Avocado consumption per capitaSwimming pool drowning deaths in the US
It appears that somewhere in the great cosmic ledger, the universe has decided that Americans cannot simultaneously enjoy both creamy fruit and the simple pleasure of not drowning, and has enforced this rule with the kind of mathematical precision normally reserved for planetary orbits. As avocado consumption climbed steadily from 2005 to 2021—reaching heights that would have seemed obscene to anyone eating guacamole in the early 2000s—pool drowning deaths declined as if someone had quietly installed invisible safety nets across the nation's suburban backyards. One went up, the other went down, and somewhere a data analyst who simply wanted to know if there was any relationship between vegetables and water safety is now questioning their entire career.

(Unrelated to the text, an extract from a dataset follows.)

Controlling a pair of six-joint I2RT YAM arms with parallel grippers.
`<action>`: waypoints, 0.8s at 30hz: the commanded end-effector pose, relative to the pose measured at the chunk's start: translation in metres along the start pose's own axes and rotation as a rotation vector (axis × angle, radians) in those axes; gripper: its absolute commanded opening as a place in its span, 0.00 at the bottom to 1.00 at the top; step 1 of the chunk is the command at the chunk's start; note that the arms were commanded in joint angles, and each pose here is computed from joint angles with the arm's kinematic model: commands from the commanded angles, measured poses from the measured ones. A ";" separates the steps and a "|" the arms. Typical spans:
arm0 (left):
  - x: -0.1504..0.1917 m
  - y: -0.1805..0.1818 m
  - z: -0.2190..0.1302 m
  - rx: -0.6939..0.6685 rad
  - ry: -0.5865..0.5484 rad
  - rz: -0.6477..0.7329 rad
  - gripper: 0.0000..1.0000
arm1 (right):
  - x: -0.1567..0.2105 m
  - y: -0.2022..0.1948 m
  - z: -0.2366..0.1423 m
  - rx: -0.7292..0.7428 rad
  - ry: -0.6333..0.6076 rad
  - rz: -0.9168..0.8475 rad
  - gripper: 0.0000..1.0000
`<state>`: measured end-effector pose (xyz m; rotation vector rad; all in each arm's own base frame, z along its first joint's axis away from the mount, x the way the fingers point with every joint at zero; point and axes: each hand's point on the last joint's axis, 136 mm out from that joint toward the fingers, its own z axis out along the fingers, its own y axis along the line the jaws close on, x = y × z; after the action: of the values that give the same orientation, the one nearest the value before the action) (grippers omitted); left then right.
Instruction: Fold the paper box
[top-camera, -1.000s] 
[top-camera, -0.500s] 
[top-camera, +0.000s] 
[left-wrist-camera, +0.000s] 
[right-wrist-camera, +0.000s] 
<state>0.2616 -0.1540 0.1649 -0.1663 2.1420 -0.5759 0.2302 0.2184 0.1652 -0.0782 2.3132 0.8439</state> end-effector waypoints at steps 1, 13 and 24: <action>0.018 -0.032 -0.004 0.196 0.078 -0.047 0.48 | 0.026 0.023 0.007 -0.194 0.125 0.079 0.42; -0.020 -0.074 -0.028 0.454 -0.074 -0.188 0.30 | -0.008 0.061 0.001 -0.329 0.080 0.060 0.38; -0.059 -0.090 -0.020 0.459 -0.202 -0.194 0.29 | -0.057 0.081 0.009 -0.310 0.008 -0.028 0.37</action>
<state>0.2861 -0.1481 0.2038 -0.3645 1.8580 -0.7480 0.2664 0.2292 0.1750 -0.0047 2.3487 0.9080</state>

The genuine culprit here is almost certainly economic confidence and demographic shift. Americans with disposable income buy both expensive avocados and install swimming pools, but they also tend to be the same people who can afford swimming lessons, pool supervision, and proximity to emergency services—factors that actually correlate with pool safety outcomes. Between 2005 and 2021, real household incomes for higher-income brackets increased substantially while pool ownership concentrated among wealthier demographics, and simultaneously, awareness campaigns and stricter regulations around water safety gained serious traction. To put it another way: the same economic forces that put a four-dollar avocado on your toast also put a lifeguard on duty and a fence around your backyard.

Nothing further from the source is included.